- [What is required]: Find every line below where the string "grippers" shows up, and copy those lines.

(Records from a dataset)
----------
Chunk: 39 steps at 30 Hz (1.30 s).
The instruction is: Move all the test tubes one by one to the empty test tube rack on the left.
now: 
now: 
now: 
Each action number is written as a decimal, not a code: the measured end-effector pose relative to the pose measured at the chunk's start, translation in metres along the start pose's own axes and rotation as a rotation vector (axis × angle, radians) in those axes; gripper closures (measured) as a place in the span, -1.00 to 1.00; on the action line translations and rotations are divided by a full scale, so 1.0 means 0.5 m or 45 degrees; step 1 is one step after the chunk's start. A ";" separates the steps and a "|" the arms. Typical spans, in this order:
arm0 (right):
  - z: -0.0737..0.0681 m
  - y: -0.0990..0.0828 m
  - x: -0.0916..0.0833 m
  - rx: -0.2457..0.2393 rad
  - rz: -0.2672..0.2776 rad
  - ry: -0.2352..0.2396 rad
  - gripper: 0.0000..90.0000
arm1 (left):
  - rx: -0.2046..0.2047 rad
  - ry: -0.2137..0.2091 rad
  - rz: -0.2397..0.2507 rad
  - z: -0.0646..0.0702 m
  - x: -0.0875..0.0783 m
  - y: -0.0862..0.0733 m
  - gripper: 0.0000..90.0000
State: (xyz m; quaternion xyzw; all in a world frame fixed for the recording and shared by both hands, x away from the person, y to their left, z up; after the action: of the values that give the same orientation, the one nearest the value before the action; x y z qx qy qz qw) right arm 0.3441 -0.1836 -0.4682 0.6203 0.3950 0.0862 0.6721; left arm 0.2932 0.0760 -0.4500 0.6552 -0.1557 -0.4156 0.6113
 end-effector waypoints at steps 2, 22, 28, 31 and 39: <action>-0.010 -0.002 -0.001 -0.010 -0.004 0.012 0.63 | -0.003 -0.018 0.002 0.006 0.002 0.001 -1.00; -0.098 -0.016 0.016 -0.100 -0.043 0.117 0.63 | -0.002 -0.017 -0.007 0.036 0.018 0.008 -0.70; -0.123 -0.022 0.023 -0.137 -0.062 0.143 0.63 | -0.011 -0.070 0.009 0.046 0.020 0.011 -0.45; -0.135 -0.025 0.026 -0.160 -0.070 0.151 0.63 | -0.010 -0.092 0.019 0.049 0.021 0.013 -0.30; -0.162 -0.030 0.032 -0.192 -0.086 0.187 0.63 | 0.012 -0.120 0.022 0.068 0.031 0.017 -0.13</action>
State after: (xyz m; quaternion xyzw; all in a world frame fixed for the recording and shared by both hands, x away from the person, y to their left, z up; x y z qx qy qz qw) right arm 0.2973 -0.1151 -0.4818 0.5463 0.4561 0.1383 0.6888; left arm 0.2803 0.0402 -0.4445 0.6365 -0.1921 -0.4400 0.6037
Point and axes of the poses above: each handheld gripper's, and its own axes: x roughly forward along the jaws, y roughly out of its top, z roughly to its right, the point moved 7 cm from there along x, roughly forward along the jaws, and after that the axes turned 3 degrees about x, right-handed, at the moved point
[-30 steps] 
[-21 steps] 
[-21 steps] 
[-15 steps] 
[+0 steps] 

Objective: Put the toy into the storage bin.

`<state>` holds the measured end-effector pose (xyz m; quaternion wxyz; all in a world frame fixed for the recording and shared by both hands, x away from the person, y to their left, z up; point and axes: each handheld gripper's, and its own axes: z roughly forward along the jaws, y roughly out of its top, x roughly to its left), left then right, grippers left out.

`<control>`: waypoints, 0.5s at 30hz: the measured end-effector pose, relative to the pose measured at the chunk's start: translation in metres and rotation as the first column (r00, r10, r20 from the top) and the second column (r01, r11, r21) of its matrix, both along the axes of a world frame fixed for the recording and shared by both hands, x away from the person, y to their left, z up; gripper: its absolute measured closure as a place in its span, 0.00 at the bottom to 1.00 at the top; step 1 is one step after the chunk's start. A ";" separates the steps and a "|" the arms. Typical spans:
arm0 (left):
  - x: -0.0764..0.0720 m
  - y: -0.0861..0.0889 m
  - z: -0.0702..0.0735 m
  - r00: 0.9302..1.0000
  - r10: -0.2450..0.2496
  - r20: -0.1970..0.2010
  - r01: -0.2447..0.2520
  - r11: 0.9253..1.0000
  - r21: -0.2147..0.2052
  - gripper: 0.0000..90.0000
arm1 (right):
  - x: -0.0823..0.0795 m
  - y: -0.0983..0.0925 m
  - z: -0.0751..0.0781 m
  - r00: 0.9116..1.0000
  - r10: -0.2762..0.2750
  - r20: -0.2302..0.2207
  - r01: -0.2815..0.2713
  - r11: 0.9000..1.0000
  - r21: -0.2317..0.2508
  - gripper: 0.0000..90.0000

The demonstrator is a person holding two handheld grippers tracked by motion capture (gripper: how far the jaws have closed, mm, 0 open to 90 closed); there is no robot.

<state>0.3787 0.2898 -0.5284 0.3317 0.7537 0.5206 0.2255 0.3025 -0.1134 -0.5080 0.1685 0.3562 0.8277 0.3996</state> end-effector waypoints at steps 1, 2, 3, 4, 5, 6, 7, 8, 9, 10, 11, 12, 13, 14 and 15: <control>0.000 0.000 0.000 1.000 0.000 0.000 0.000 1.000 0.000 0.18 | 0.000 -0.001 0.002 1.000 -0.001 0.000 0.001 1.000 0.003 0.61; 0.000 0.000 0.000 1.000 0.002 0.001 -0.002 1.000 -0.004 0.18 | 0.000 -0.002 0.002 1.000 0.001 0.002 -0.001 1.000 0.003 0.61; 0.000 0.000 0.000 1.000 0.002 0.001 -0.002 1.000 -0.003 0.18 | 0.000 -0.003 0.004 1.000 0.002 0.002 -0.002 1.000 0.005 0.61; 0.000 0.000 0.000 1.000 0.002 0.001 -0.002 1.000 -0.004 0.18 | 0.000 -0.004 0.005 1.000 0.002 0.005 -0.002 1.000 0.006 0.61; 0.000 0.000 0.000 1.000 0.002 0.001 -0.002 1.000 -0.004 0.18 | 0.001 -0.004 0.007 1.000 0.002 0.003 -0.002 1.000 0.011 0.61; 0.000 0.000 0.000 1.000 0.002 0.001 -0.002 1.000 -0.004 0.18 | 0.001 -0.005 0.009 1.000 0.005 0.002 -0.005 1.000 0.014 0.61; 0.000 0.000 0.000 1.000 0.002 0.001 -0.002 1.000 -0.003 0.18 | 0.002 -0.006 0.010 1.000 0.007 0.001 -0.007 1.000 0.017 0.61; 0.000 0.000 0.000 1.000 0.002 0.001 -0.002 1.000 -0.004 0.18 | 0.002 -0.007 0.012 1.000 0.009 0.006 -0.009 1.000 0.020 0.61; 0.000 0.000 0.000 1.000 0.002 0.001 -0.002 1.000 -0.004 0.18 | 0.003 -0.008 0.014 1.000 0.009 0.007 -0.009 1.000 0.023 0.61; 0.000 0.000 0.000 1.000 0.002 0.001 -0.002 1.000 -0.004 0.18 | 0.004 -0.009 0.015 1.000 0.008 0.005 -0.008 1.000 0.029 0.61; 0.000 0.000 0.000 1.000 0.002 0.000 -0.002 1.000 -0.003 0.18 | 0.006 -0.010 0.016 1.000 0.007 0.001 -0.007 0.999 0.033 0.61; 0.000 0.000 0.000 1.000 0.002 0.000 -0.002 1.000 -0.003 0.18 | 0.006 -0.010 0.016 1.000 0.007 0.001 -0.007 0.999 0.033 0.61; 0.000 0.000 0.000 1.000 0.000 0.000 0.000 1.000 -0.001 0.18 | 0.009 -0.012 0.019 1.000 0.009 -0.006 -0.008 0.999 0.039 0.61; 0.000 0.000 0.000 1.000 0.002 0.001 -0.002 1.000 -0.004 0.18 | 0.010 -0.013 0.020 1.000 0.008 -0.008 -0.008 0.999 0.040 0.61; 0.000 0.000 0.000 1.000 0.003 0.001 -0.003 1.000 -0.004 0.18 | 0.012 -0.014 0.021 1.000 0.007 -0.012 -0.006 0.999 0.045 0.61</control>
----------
- [Answer space]:
`<state>` holds the measured end-effector pose (xyz m; quaternion wxyz; all in a world frame fixed for the recording and shared by both hands, x away from the person, y to their left, z up; point and axes: each handheld gripper's, and its own axes: z roughly forward along the jaws, y roughly out of its top, x roughly to its left), left then right, grippers left out.
The demonstrator is a person holding two handheld grippers tracked by motion capture (gripper: how far the jaws have closed, mm, 0 open to 90 closed); there is no robot.

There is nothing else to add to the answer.